The Social Science Variables Database (SSVD) enables ICPSR users to examine and compare variables and questions across studies or series. The SSVD currently includes over 5 million variables, representing about 76% of ICPSR's holdings that have quantitative data described in statistical syntax.
The SSVD builds on a pilot project funded by the National Science Foundation. It demonstrates the benefits of using structured variable-level documentation in XML, tagged according to the Data Documentation Initiative standard.
The intimidating amount of data and associated materials can create a barrier to use, and new-to-data users can be especially put off by the thousands of datasets, variables, and related publications. Giving them some tools to navigate ICPSR similar to a typical database for literature often helps. Searching by topic, discipline, year(s), variable/survey question, keyword—these make searching ICPSR more relatable to previous searching experiences.
Using the toolbar’s “FIND DATA” dropdown offers options to find data using keywords, variables, publications, and additional resources. The “SEARCH/COMPARE VARIABLES” option offers a robust search strategy for variable types or names and survey questions, which provides a more systematic approach to going page-by-page through survey documentation. It also allows for methodological studies on the development of measures over time and determining reliability and validity measurements for similar variables.
Use the “ICPSR Bibliography of Data-related Literature” search as a starting point to link literature to specific datasets. Databases we use to search for literature often don’t link to the dataset used, but doing a similar search in ICPSR will link users directly to the data and relevant documentation for that article.
Despite their similarities, sometimes data-related keywords can complicate the search strategies. For example, longitudinal versus cross-sectional versus ethnography all indicate different methods and resulting datasets. Providing a glossary of keywords/definitions for common ICPSR words or a controlled vocabulary thesaurus can be helpful.
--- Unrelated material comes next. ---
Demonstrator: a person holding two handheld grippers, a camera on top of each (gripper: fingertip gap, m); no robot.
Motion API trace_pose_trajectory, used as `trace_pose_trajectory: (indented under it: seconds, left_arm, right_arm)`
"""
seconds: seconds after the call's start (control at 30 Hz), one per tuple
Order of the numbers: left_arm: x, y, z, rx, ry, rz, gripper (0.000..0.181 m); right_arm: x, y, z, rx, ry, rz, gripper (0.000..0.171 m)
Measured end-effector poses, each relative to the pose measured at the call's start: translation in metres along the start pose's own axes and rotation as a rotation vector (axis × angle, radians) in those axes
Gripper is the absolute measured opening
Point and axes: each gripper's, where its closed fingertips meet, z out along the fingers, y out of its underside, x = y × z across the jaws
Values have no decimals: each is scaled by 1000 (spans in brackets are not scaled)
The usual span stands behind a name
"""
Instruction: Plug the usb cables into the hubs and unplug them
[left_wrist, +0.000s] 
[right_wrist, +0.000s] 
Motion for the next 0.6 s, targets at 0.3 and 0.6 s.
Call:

After finding a dataset worth looking into, the documentation can be difficult to navigate, so they have a great resource on Codebooks. Because data is offered in multiple formats, I recommend only downloading the data users plan on using. If users click on the “Quick Download” they’ll get all the documentation and file types, so the download folder will be unnecessarily massive.
Health Data Example: Many health datasets are longitudinal studies and will have their waves separated in ICPSR, which can be misleading because they look like cross-sectional data. For example, a useful dataset for health research, there are four waves for Midlife in the United States (MIDUS) Series that are typically analyzed together in an aggregated file, but in ICPSR they are listed separately along with many other MIDUS-related studies. This can be confusing insofar as identifying the correct waves needed to merge into a comprehensive file for over-time analyses. It’s nice when datasets are already merged, like the General Social Survey in ICPSR that offers cumulative files for each additional year. There is a "Health and Facilities" topic that results in over 700 datasets.
ICPSR partners with several federal statistical agencies and foundations to create collections organized around specific topics. These thematic collections bring a dynamism to ICPSR from which the broader social science research community benefits. The sponsors provide new data (in most cases free to everyone), which stimulate more research. The funded collections and ICPSR work together to build additional infrastructure for data discovery and use.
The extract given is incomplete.